There are currently no legal opportunities for the healthcare regions to, on a large scale, access the genetic data of patients in other regions for the purpose of providing better and more equal care for patients all across Sweden. This is shown in a new report by Genomic Medicine Sweden, which is being published today.
The ability to share genetic data and other patient related data between healthcare regions and caregivers is critical in order for precision medicine to reach its full potential. And to also contribute to equal care for patients nationwide in Sweden.
For patients with rare diseases, every diagnosis is inherently unusual. It is therefore of direct benefit to the patient that data regarding genetic variants, along with for example data regarding the clinical assessment and interpretation, be sharable within healthcare in an effort to improve diagnosis and finding the best treatment, in addition to avoid over-interpretations of incidental findings.
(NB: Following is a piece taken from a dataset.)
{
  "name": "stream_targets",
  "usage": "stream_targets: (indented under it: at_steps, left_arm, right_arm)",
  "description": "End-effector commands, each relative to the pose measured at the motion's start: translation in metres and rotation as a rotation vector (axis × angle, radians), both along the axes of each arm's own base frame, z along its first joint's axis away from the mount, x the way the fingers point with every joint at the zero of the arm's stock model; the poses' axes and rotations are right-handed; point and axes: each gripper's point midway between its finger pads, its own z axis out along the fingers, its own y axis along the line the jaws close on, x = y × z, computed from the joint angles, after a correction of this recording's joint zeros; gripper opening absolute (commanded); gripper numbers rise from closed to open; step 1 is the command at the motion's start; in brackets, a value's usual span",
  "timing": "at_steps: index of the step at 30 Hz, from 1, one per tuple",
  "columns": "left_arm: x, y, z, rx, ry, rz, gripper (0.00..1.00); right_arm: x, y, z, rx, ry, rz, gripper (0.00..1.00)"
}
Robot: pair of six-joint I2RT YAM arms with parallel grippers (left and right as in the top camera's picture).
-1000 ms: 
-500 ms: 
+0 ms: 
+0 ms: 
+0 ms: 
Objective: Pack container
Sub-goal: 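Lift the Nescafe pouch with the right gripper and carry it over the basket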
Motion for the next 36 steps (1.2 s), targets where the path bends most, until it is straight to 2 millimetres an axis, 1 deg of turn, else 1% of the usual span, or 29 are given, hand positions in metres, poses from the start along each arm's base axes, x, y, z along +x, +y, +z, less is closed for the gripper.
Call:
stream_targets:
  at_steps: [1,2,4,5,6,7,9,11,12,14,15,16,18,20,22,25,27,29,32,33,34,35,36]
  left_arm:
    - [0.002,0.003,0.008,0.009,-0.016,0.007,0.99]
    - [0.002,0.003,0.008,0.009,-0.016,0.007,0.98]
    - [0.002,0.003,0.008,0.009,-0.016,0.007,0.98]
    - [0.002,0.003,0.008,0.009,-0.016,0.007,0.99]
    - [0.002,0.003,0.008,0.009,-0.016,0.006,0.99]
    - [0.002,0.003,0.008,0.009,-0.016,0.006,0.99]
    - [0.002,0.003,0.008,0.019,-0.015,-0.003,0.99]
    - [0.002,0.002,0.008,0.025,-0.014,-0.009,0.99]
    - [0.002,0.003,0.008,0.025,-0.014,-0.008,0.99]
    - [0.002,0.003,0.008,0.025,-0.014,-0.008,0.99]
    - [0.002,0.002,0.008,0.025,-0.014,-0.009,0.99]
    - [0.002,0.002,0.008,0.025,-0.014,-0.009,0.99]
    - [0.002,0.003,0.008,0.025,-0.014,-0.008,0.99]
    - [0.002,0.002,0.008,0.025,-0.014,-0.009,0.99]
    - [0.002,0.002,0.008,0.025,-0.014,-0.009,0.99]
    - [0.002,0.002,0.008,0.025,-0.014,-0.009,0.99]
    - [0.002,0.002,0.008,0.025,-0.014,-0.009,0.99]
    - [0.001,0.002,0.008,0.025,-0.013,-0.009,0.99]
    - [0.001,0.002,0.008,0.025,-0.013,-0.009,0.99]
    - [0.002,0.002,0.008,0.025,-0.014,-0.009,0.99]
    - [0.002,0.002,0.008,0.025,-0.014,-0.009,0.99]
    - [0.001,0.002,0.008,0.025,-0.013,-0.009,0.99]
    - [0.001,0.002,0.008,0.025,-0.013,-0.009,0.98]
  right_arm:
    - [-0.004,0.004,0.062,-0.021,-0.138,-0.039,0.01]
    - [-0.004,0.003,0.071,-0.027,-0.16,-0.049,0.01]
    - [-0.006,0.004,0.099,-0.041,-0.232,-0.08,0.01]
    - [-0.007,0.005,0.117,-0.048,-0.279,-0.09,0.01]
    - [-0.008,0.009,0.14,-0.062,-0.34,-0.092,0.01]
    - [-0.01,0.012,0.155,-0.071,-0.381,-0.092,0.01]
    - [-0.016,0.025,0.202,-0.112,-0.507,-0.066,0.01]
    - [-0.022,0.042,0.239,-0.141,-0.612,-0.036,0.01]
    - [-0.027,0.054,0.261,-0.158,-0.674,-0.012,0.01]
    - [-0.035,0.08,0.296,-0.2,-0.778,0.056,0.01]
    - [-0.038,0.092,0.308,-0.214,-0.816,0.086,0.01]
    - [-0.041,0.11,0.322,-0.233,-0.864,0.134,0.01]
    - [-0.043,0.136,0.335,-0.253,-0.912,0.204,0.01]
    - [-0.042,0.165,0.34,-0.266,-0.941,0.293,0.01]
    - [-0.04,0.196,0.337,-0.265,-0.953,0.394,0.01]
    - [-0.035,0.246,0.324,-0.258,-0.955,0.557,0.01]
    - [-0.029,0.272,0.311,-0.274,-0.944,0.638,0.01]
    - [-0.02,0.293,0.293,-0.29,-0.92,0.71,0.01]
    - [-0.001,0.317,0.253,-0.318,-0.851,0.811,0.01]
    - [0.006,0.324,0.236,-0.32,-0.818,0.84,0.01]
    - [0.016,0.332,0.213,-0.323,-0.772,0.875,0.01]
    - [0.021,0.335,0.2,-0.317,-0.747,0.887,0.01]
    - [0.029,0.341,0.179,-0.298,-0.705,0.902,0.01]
Investigator Manólis Nymark, a lawyer with extensive experience in matters pertaining to healthcare, has on GMS’ behalf conducted a thorough review of the legislation currently governing how patient data can be shared among caregivers. Manólis Nymark has also reviewed previous and ongoing investigations from various government authorities in the field.
The investigation shows that there are currently no legal options for public health authorities and private caregivers to search for and access personal data held at other caregivers in order to use this data to treat other patients. This despite the fact that the value of accessing this type of information could save lives or avoid unnecessary suffering.
“There are no realistic options within the current legislation that would allow for secondary use, i.e. the ability to broadly share genetic and other health-related data on an individual level for the purpose of care and treatment”, says Lars Palmqvist, co-chair for GMS’ legal committee and the person who ordered the report.
The government committee Komet has previously proposed that an investigation is needed to assess “how secondary use of health-related data should be organised and applied, such as whether a government agency (or equivalent) should, when tasked with providing information, gather, merge, and disclose information which is based on secondary use of health-related data”. The Government has not yet launched an investigation based on Komet’s proposal. The investigation also shows that the government investigation on cohesive information within the healthcare sector (SOU 2021:4) does not meet the needs for secondary use within the healthcare sector in order to be able to provide equal care and a broad implementation of precision medicine.
“We have built an IT infrastructure within GMS in order to make genetic data accessible across the healthcare regions. With this thorough review of the current legislative situation, we can conclude that we cannot move forward under the current circumstances. Our next step will be to petition the Government Offices to firstly review the Swedish Patient Data Act (PDL) and propose changes that will enable secondary use within healthcare”, says Lars Palmqvist.
The report titled “Möjligheter och begränsningar för vidareanvändning av genomiska data mellan vårdgivare för vård och behandling” (Opportunities and limitations for the further use of genomic data between caregivers for care and treatment) is available in Swedish for download at genomicmedicine.se.